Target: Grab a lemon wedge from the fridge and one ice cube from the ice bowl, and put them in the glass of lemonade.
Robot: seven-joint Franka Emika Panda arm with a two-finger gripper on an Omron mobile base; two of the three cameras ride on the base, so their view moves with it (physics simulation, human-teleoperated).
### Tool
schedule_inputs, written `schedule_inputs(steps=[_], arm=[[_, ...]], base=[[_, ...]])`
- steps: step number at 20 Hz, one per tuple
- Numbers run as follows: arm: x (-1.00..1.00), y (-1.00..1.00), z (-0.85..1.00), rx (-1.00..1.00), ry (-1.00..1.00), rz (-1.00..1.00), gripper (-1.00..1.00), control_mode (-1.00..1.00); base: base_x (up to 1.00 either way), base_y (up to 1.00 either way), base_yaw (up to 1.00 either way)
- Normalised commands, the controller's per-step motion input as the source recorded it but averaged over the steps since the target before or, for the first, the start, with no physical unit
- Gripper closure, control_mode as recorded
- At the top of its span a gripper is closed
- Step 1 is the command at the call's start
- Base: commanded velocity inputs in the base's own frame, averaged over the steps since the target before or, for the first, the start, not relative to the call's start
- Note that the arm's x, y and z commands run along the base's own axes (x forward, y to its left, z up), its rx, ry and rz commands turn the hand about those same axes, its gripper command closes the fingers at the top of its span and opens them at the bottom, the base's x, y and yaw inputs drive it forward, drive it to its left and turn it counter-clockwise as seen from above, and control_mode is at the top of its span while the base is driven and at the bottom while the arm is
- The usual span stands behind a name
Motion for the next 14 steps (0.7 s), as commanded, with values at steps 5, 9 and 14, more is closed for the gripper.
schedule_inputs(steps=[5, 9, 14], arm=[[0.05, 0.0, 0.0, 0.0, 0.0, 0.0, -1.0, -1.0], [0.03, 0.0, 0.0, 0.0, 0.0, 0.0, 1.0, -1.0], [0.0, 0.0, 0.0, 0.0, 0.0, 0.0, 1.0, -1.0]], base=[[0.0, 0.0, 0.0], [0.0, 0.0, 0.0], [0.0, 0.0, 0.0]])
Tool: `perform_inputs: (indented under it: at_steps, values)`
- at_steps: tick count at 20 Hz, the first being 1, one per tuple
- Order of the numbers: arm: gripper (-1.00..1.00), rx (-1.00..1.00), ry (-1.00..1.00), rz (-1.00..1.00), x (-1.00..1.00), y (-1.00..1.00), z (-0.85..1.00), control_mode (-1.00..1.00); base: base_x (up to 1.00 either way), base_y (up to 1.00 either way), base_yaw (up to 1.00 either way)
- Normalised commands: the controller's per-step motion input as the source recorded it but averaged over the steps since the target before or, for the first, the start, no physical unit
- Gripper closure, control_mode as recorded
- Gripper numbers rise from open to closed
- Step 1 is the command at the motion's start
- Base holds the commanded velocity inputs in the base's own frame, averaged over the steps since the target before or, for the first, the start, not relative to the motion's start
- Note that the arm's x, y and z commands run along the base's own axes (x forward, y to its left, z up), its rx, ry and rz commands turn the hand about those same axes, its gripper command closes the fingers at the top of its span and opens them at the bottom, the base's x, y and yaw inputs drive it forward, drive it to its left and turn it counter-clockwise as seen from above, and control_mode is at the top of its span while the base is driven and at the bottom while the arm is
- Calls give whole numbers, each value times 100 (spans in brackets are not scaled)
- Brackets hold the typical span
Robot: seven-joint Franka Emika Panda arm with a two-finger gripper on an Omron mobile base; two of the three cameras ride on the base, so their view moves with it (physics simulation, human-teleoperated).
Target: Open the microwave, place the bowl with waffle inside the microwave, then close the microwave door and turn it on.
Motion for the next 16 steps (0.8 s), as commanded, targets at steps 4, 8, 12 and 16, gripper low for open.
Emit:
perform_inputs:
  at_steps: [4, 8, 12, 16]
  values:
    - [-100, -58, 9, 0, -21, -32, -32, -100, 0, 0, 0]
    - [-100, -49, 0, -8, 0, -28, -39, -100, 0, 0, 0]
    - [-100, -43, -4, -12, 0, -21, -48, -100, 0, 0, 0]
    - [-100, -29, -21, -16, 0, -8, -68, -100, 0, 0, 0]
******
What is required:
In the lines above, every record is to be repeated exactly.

Solution to the exercise:
Target: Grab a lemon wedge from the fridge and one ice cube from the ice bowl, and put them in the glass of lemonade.
Robot: seven-joint Franka Emika Panda arm with a two-finger gripper on an Omron mobile base; two of the three cameras ride on the base, so their view moves with it (physics simulation, human-teleoperated).
### Tool
schedule_inputs, written `schedule_inputs(steps=[_], arm=[[_, ...]], base=[[_, ...]])`
- steps: step number at 20 Hz, one per tuple
- Numbers run as follows: arm: x (-1.00..1.00), y (-1.00..1.00), z (-0.85..1.00), rx (-1.00..1.00), ry (-1.00..1.00), rz (-1.00..1.00), gripper (-1.00..1.00), control_mode (-1.00..1.00); base: base_x (up to 1.00 either way), base_y (up to 1.00 either way), base_yaw (up to 1.00 either way)
- Normalised commands, the controller's per-step motion input as the source recorded it but averaged over the steps since the target before or, for the first, the start, with no physical unit
- Gripper closure, control_mode as recorded
- At the top of its span a gripper is closed
- Step 1 is the command at the call's start
- Base: commanded velocity inputs in the base's own frame, averaged over the steps since the target before or, for the first, the start, not relative to the call's start
- Note that the arm's x, y and z commands run along the base's own axes (x forward, y to its left, z up), its rx, ry and rz commands turn the hand about those same axes, its gripper command closes the fingers at the top of its span and opens them at the bottom, the base's x, y and yaw inputs drive it forward, drive it to its left and turn it counter-clockwise as seen from above, and control_mode is at the top of its span while the base is driven and at the bottom while the arm is
- The usual span stands behind a name
Motion for the next 14 steps (0.7 s), as commanded, with values at steps 5, 9 and 14, more is closed for the gripper.
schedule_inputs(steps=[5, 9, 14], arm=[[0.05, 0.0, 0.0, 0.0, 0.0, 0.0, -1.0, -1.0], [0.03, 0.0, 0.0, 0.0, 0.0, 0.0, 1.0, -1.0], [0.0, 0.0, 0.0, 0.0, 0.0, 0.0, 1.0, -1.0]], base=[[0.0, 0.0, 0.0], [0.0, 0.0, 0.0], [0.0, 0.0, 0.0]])
Tool: `perform_inputs: (indented under it: at_steps, values)`
- at_steps: tick count at 20 Hz, the first being 1, one per tuple
- Order of the numbers: arm: gripper (-1.00..1.00), rx (-1.00..1.00), ry (-1.00..1.00), rz (-1.00..1.00), x (-1.00..1.00), y (-1.00..1.00), z (-0.85..1.00), control_mode (-1.00..1.00); base: base_x (up to 1.00 either way), base_y (up to 1.00 either way), base_yaw (up to 1.00 either way)
- Normalised commands: the controller's per-step motion input as the source recorded it but averaged over the steps since the target before or, for the first, the start, no physical unit
- Gripper closure, control_mode as recorded
- Gripper numbers rise from open to closed
- Step 1 is the command at the motion's start
- Base holds the commanded velocity inputs in the base's own frame, averaged over the steps since the target before or, for the first, the start, not relative to the motion's start
- Note that the arm's x, y and z commands run along the base's own axes (x forward, y to its left, z up), its rx, ry and rz commands turn the hand about those same axes, its gripper command closes the fingers at the top of its span and opens them at the bottom, the base's x, y and yaw inputs drive it forward, drive it to its left and turn it counter-clockwise as seen from above, and control_mode is at the top of its span while the base is driven and at the bottom while the arm is
- Calls give whole numbers, each value times 100 (spans in brackets are not scaled)
- Brackets hold the typical span
Robot: seven-joint Franka Emika Panda arm with a two-finger gripper on an Omron mobile base; two of the three cameras ride on the base, so their view moves with it (physics simulation, human-teleoperated).
Target: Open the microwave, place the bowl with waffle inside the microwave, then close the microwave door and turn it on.
Motion for the next 16 steps (0.8 s), as commanded, targets at steps 4, 8, 12 and 16, gripper low for open.
Emit:
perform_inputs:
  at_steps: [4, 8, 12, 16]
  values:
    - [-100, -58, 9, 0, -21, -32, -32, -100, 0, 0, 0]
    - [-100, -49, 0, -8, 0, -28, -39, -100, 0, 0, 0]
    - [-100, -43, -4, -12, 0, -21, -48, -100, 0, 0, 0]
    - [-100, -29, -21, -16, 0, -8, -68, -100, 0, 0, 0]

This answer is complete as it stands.